Aim of the task: Within the listing below, show every line that contains the word "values".

-*-

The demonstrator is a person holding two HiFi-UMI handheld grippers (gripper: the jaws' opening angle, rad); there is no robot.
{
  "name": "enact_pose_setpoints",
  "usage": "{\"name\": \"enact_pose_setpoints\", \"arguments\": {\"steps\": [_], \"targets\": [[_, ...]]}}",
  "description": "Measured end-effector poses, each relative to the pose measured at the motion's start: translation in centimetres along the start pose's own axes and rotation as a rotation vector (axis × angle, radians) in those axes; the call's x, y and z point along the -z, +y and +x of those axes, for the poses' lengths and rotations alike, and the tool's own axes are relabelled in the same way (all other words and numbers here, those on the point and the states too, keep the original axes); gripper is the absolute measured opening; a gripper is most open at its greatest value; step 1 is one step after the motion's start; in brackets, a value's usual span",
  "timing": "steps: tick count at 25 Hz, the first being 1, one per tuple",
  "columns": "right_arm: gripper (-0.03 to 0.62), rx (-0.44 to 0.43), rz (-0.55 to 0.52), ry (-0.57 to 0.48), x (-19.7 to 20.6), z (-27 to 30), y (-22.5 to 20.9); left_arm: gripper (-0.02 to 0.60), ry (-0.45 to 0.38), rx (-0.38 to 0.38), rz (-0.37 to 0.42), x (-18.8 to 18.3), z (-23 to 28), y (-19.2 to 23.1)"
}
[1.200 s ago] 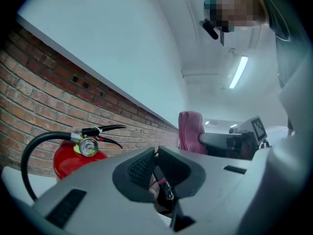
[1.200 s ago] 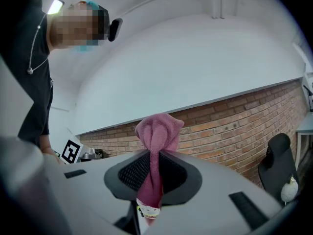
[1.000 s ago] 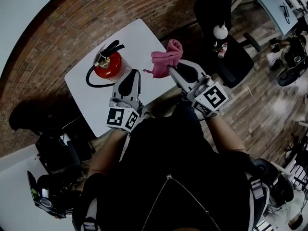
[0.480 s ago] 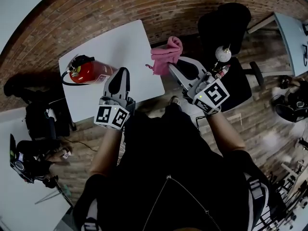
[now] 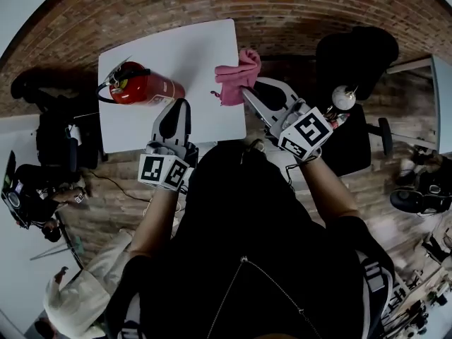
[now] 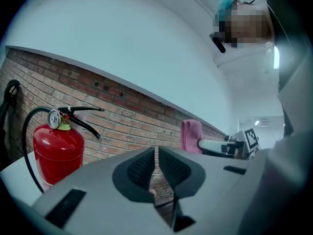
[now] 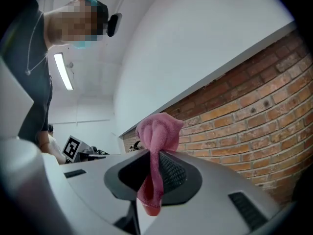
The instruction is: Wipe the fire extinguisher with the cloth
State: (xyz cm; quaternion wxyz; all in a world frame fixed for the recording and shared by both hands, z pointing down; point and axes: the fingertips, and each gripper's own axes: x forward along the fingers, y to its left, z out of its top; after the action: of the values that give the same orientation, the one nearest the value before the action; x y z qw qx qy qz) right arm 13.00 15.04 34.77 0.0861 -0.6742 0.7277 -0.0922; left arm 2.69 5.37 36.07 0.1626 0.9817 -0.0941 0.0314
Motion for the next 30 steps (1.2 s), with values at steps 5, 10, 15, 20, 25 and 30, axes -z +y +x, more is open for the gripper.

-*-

Result:
State: (xyz cm; quaternion wxyz; all in a world frame fixed for the recording and shared by both hands, z pointing down; point and axes: the fingertips, and each gripper's own axes: x forward along the fingers, y to its left, z out of its top; after the action: of the values that give the same orientation, the one nearest the value before the action; x y z qw qx qy qz) right arm 13.00 15.04 34.77 0.0861 -0.6742 0.7277 -0.0922; left arm 2.69 5.37 36.07 0.1626 0.9817 -0.0941 0.0314
Motion for the next 30 steps (1.2 s), with values at steps 5, 10, 15, 20, 25 and 30, axes -z +y +x, more is open for the gripper.

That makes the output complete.